A few families also complained that shortly after they signed their NSR contract, their scout—and everyone else from NSR—simply disappeared. These families found themselves leaving unanswered voice mails at NSR’s Alabama headquarters and wondering what had happened to all the active involvement their scout had promised.  
 
Many young athletes dream of taking their athletic passions and skills to the collegiate level, but unfortunately not every student will make it. For example, only 3.4 percent of men’s high school basketball players will make it to the NCAA at any level, and only 1% of those will play for a Division I school. For women’s basketball, 3.9% will go on to play in college with only 1.2% at Division I institutions.
 
Under the settlement terms, NSR is changing its advertising, reforming its training and sales practices, and paying over $20,000 in penalties, costs, and consumer restitution for the deceptive business practices and false advertising.
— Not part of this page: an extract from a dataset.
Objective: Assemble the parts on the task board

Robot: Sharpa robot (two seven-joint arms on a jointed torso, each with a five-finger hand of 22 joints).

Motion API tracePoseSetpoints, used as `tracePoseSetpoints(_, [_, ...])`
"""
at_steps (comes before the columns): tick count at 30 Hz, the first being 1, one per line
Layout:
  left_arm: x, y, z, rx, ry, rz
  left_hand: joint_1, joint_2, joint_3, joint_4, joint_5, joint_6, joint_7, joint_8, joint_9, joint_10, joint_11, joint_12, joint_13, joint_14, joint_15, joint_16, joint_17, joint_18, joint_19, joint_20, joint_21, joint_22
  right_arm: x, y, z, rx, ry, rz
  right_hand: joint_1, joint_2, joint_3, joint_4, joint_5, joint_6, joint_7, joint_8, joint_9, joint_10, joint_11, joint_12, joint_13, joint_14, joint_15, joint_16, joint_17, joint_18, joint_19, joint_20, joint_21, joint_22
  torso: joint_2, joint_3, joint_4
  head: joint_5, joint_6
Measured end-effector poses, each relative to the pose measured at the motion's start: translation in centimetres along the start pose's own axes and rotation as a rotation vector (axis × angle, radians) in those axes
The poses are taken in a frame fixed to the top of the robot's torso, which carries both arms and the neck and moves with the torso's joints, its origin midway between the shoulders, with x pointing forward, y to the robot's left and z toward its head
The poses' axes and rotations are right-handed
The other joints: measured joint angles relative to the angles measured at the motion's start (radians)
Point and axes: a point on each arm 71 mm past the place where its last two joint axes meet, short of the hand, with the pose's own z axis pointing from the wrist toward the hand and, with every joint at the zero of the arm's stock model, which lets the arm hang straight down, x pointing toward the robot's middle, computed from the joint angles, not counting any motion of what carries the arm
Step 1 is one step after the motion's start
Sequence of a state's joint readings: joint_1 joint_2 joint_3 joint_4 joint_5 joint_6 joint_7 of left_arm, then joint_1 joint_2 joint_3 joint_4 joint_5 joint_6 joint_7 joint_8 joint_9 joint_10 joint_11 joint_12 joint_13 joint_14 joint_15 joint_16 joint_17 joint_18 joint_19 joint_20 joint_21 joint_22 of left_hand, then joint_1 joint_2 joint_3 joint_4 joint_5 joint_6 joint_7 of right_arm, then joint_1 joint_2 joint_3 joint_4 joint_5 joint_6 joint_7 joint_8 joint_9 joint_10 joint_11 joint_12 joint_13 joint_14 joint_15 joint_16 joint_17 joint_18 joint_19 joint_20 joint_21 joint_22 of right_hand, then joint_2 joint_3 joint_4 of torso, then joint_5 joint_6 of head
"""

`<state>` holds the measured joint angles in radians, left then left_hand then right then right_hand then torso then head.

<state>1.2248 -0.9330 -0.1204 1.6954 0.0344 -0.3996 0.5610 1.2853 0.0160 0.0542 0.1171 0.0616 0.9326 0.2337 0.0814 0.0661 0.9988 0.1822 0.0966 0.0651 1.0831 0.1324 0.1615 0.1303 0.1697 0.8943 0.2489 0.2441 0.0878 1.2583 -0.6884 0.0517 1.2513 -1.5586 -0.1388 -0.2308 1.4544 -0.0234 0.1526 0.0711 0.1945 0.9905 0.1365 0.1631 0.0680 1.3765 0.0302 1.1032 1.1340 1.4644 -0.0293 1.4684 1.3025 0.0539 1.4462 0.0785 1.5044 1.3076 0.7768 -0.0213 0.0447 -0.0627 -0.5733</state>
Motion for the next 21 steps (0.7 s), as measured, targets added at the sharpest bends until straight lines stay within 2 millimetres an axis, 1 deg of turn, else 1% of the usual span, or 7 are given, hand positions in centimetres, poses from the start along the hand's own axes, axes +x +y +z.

NSR must remove any language from its website which they cannot substantiate and will modify their New York contracts to include the applicable notice of cancellation requirements, which were not previously included. NSR also vowed to notify consumers in a prompt manner when their scout leaves NSR.  
 
This matter was handled by Assistant Attorney General Matthew S. Eubank of the Brooklyn Regional Office, under the supervision of Assistant Attorney General-in-Charge Michael Barbosa of the Brooklyn Regional Office and Executive Deputy Attorney General Marty Mack.